Parfois, ils “oublient” même carrément de nous l’envoyer, le livre, comme ce fut le cas pour celui de Jean-Marie Messier au Seuil ! Ou alors, ils consentent à offrir généreusement à un magazine le droit de publier des bonnes feuilles – bref à faire de la promotion, ce qui revient aussi trop souvent à réduire le contenu du livre à de l’anecdotique : Ségolène et Sarko, Ségolène et Aubry, Ségolène et Strauss-Khan. Car c’est à cela qu’est de plus en plus réduite la politique française : Sarkozy et Carla, Sarkozy et Rama Yade, Sarkozy et Rachida Dati…
Au-delà d’un abaissement de la politique à des guéguerres personnelles dignes de la pire sitcom, voire même d’une “loftisation” générale de la politique, on assiste à une prise en otage privée de cette politique, mise en scène par les politiques eux-mêmes. Ils s’exhibent, se confient, se répandent, s’adressent à nous comme s’ils étaient nos “potes”.

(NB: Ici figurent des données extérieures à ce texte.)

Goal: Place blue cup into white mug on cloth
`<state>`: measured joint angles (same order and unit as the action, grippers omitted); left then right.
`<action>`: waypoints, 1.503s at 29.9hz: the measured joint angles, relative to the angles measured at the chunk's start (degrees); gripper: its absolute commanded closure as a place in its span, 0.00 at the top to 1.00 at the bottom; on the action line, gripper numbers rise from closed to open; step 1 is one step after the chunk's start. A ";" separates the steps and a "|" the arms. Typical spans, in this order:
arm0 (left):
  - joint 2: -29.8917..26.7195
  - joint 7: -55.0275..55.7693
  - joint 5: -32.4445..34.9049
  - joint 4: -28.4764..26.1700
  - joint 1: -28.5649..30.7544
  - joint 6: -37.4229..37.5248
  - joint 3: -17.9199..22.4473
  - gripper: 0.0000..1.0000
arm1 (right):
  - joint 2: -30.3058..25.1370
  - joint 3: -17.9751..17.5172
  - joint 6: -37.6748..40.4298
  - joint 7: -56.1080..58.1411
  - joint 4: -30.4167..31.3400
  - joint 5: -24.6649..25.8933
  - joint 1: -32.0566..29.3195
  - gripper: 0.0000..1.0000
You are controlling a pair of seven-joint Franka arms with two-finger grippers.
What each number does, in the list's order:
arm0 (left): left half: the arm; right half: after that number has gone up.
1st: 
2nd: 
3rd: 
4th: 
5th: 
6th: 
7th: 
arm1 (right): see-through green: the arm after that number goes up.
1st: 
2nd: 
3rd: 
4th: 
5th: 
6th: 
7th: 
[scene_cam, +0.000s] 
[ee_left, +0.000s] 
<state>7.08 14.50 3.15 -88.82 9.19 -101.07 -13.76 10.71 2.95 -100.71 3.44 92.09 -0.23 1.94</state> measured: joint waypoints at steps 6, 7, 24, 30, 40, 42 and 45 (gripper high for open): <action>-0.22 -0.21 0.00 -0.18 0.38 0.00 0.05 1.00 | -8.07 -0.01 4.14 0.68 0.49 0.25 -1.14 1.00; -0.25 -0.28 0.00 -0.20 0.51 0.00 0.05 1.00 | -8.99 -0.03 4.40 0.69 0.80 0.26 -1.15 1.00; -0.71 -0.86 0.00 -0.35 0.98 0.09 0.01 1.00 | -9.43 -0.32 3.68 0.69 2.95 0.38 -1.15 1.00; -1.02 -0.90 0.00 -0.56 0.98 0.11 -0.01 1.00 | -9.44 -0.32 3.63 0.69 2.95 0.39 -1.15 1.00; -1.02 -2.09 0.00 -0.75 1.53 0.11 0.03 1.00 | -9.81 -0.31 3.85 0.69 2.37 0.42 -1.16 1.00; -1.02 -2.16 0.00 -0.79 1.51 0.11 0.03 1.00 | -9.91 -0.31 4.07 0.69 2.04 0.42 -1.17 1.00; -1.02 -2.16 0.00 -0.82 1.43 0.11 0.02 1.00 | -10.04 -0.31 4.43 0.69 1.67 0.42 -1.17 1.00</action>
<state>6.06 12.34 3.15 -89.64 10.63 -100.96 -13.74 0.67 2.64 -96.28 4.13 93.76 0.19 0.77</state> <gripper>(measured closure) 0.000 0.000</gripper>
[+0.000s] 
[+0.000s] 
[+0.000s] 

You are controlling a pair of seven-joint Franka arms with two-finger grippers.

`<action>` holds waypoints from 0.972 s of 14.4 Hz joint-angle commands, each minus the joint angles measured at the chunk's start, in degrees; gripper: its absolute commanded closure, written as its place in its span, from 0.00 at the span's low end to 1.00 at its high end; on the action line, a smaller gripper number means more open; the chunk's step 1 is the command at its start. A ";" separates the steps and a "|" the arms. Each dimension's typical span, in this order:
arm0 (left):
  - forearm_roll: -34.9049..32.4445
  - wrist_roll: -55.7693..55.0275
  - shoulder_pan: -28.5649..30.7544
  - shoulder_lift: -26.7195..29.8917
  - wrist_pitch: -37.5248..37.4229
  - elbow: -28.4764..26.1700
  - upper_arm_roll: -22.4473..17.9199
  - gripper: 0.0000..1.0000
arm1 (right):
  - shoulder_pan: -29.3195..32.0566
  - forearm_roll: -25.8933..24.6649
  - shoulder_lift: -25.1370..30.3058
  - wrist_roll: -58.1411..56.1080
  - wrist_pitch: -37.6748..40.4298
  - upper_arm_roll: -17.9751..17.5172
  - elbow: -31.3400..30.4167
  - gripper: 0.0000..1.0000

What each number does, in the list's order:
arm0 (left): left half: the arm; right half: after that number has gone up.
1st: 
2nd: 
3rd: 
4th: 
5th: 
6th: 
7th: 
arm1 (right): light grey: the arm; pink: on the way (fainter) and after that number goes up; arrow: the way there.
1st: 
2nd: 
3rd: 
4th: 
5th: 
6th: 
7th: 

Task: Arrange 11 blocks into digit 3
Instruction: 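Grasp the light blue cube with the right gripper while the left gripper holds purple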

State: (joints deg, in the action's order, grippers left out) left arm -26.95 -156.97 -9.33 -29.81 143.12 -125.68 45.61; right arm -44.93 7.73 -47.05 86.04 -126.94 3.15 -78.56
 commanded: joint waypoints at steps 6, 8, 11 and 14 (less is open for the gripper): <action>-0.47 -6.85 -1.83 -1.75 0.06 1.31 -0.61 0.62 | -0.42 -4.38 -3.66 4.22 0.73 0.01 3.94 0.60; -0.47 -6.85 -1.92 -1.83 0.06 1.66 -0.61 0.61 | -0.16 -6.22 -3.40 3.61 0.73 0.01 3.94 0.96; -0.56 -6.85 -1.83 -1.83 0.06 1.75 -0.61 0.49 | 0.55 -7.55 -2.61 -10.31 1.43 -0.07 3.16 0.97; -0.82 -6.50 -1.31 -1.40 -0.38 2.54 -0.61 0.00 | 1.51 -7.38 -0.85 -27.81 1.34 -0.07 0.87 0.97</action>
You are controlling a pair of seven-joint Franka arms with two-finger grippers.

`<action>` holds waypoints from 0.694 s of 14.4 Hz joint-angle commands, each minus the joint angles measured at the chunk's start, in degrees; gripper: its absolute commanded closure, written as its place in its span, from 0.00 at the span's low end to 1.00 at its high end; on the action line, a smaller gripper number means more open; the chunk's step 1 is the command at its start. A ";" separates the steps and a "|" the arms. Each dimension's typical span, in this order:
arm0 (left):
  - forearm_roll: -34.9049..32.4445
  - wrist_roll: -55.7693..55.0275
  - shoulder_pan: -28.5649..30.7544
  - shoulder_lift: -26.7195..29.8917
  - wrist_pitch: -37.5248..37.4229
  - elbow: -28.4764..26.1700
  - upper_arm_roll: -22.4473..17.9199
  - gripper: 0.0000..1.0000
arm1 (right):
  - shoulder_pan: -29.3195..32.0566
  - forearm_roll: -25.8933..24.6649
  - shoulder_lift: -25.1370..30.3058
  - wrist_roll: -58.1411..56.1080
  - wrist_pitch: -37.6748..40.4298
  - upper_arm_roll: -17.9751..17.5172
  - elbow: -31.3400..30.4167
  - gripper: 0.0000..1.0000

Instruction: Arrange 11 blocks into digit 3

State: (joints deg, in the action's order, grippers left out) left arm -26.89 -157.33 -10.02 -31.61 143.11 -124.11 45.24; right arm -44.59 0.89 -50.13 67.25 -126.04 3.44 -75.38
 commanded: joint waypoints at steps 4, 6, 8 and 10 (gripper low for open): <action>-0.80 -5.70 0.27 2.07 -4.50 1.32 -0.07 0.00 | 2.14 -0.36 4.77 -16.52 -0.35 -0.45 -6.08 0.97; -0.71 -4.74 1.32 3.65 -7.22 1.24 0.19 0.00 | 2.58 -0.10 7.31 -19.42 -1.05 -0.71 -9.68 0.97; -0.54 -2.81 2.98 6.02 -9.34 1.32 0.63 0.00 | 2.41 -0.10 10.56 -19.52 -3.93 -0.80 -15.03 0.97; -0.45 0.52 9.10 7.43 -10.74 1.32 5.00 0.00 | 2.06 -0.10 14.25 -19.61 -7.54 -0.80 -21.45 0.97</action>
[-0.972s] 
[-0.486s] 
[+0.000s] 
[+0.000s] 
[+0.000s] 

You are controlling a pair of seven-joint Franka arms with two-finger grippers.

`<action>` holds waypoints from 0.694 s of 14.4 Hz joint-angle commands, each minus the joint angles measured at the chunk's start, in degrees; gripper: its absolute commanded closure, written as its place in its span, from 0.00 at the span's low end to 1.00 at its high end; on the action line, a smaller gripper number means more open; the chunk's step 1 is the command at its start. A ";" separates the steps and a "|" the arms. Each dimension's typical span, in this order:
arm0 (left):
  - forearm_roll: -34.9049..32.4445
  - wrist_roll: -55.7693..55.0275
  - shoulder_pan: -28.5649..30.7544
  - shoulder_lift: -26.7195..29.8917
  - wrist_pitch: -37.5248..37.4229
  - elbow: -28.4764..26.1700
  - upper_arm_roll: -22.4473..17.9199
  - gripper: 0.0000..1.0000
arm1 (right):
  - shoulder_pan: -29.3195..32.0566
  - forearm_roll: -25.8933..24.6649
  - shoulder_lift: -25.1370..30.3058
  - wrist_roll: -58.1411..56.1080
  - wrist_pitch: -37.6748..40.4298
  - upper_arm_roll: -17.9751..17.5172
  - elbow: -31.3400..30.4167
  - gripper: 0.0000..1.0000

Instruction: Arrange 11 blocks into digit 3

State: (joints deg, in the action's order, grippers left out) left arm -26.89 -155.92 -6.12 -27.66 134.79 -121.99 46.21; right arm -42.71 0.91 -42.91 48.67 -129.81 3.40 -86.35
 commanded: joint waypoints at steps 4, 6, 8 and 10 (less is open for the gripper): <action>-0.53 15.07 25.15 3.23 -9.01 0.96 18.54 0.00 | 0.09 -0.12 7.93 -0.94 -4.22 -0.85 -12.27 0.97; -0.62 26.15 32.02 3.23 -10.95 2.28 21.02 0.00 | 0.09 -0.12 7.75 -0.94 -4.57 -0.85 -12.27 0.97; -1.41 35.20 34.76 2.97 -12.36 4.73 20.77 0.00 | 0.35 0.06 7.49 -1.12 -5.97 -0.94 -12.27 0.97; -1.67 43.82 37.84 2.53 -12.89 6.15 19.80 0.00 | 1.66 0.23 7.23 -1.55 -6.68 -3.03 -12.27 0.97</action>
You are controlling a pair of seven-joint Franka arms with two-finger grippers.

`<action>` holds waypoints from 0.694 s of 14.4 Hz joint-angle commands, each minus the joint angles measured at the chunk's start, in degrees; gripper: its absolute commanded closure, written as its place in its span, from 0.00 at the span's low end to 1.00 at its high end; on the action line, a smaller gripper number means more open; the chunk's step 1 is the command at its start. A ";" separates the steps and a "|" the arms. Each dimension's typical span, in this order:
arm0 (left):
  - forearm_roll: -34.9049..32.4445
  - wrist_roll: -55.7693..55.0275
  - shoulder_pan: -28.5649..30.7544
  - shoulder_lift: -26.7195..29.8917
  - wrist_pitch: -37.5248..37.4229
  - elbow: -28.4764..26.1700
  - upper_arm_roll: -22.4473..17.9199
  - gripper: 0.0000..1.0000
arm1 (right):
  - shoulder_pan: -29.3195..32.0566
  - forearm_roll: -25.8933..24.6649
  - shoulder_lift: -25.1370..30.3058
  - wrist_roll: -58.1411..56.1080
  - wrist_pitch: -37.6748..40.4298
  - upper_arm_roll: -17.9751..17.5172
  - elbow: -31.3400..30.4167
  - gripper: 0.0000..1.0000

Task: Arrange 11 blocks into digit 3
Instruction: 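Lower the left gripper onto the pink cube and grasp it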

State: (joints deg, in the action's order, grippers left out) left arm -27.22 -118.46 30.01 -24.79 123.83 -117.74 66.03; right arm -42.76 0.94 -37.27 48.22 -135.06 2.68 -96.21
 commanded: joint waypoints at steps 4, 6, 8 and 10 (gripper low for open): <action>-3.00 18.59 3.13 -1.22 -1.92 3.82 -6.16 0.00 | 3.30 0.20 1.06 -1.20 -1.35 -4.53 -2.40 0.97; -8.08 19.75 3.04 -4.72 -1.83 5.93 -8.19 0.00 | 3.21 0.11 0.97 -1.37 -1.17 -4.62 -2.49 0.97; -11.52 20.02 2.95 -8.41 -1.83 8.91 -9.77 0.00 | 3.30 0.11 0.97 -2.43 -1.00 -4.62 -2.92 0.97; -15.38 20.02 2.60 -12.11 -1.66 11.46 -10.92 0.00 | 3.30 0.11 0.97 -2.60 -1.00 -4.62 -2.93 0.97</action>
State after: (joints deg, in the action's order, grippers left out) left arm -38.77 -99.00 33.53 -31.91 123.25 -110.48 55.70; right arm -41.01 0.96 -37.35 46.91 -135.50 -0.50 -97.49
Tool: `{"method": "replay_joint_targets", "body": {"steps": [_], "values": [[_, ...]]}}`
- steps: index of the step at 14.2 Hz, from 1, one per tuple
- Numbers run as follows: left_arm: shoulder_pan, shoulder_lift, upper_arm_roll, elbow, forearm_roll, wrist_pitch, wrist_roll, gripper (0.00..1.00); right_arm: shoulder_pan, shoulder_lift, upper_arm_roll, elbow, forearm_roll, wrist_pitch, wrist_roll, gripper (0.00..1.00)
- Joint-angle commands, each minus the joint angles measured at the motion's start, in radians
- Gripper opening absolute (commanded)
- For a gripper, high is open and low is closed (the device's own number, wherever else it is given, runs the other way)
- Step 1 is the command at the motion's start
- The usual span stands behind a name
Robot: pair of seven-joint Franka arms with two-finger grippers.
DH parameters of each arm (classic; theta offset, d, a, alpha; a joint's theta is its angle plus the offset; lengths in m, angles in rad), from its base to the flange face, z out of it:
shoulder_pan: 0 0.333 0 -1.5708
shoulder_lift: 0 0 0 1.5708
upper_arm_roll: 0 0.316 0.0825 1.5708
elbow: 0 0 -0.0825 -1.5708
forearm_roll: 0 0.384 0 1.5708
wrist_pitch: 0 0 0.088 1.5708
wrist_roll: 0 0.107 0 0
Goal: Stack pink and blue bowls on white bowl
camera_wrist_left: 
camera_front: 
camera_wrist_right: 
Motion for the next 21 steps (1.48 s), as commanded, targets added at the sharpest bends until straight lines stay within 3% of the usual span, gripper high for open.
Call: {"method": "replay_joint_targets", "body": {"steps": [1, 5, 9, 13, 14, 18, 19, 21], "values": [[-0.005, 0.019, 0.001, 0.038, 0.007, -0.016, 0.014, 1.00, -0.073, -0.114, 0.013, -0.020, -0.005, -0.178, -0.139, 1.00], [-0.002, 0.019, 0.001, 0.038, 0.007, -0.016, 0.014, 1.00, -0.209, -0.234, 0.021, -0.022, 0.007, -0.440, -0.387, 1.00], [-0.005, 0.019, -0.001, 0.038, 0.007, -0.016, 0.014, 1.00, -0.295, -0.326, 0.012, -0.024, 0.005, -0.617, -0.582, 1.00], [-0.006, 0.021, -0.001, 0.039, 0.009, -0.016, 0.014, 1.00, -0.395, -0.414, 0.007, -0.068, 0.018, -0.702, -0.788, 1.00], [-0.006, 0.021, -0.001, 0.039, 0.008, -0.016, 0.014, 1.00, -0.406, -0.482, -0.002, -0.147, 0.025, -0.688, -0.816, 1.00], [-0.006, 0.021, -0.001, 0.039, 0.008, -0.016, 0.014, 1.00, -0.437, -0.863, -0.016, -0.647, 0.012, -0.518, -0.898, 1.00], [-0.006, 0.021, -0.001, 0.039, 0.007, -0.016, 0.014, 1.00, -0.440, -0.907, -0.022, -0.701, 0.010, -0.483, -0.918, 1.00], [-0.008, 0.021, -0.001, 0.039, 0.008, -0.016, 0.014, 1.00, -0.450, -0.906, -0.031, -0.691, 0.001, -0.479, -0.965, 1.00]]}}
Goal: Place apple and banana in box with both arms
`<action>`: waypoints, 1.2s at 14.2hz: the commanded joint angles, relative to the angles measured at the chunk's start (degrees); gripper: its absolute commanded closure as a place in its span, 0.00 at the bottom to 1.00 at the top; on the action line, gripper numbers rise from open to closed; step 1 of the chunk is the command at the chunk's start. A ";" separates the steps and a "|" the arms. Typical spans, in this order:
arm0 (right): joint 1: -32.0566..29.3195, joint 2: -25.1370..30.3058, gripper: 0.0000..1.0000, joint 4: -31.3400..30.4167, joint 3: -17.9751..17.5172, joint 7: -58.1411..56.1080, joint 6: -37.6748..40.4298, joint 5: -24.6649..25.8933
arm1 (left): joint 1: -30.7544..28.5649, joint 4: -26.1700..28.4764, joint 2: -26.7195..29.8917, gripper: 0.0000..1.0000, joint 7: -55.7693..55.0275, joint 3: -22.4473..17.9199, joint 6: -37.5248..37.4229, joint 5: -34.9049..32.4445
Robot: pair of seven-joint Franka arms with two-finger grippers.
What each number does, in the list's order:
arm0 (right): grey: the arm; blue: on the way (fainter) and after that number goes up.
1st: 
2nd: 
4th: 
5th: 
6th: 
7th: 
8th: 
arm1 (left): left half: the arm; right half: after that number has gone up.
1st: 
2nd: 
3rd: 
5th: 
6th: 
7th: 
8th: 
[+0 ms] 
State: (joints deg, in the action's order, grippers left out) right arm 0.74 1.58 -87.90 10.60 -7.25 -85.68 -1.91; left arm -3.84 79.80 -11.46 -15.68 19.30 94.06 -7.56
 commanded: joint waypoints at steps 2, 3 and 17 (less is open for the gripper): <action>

Faut-il leur rappeler que nous ne voulons pas être leurs amis ? Que cet usage d’un langage familier n’est pas une preuve de proximité avec nous ni d’authenticité ? Si Ségolène Royal s’en tire plutôt bien dans Femme debout, n’empêche qu’elle ne peut résister à recevoir la journaliste, Françoise Degois, en jean et T-shirt dans un bistrot, comme s’il s’agissait d’une copine, d’user parfois d’un franc-parler populaire qui ne veut rien dire sinon le pire (“me battre au sang”), traiter son ancien adversaire, Sarkozy, de “petit gamin”. Au jeu de la vulgarité, Sarkozy sera toujours plus fort. Qu’au moins sur ce terrain, elle le laisse gagner.